Was the Pussy Riot Sentence Excessive?

by Peggy McGuinness

News sites and blogs are full of condemnation for what appears to be an excessive sentence for the political protest/stunt pulled by the Russian punk band Pussy Riot in an Orthodox church earlier this year. (Even President Putin had hoped the group would not be judged “too harshly.”)  Over at the CLR Forum, my St. John’s colleague Mark Movsesian, who knows more than a little about comparative approaches to religious liberty and protection of religious sites, agrees that the sentence may have been a bit harsher than the behavior merited. But he has a different take on whether the punk rockers chose a wise method (trespass and desecration) to make their point about Russian politics and the role of the Orthodox Church:

A Russian court today convicted three members of Pussy Riot, a punk band that stormed the altar of the Christ the Saviour Cathedral in Moscow last winter to perform a “punk prayer” to protest Prime Minister Vladimir Putin, of criminal hooliganism and sentenced them to two years in prison. By Western standards, it’s a harsh and disproportionate sentence. By way of comparison, when members of a group called ACT-UP disrupted a Mass at New York’s St. Patrick’s Cathedral in 1989, they received only misdemeanor convictions and no jail time. Similarly, in June, a New York court convicted Occupy Wall Street protesters of trespassing on property owned by Trinity Church; again, only misdemeanor convictions and no jail time.

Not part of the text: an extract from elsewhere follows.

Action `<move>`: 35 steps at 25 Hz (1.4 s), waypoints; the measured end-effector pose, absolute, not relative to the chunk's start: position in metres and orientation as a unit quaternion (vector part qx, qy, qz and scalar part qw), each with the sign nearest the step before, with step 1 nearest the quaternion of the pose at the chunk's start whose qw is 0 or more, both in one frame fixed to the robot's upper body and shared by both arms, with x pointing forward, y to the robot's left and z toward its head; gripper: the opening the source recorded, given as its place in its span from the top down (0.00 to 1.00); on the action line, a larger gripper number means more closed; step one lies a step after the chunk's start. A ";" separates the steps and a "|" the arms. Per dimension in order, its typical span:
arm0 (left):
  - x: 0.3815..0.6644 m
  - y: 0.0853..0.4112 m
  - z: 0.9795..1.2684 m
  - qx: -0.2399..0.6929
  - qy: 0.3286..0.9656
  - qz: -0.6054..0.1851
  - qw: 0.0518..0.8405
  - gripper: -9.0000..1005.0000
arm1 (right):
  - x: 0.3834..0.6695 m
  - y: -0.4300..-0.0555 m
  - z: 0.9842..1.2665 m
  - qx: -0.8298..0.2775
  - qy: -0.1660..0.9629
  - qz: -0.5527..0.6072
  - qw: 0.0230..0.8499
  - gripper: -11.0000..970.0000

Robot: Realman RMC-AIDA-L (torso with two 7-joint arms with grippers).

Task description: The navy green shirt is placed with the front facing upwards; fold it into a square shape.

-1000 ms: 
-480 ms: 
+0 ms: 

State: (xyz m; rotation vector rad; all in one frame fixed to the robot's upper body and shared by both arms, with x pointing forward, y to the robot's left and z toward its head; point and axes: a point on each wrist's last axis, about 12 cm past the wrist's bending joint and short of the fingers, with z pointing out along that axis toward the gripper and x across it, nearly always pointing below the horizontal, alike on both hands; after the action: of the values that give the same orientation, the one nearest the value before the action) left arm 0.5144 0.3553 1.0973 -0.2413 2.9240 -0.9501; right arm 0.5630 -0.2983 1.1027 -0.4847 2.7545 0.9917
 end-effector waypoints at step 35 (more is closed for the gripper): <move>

But Russia is different. Before we get all sanctimonious about how much better we are in the West, though, it’s worth reflecting on a couple of things. First, as I’ve written before, the Cathedral of Christ the Saviour has a sad history. The Communists dynamited the first version of the cathedral as part of an anti-Christian campaign in the 1930s, and Christians remain very sensitive about it. Notwithstanding the politicization and corruption in the Russian Orthodox Church, many believers genuinely feel pain at the desecration of the cathedral and what they see as anti-Christian animus. (Right on cue, in response to today’s sentencing, a topless female protester got a chain saw and cut down a cross in central Kiev that commemorated the victims of Communism. Way to win people over to your point of view!). Second, the media’s selective outrage is a little hard to take. Putin’s human-rights record has been poor for a long time now. Many less well known protesters remain in prison. Yet not so long ago, bien-pensant types like Goldie Hawn and Sharon Stone gave Putin a standing ovation when he crooned “Blueberry Hill” at a charity fundraiser. So what’s so different now? It’s hard to avoid the conclusion that, had the members of Pussy Riot not been so telegenic, and had their target not been the bad old Orthodox Church, the media would have paid much less attention.

It is certainly the case that the politics of today’s Orthodox Church leadership may have led some to overlook or minimize the protection international human rights law affords to religious practice and sites.  Mark’s written about the case before, and has more on the legacy of Soviet persecution of the Orthodox Church here.

http://opiniojuris.org/2012/08/17/was-the-pussy-riot-sentence-excessive/

One Response

  1. This post doesn’t actually give an answer to the question you pose in the title, other than in the huge block quote of text.

    I’m also not sure how human rights law can in any way justify the sentence given to the 3 women in Pussy Riot either.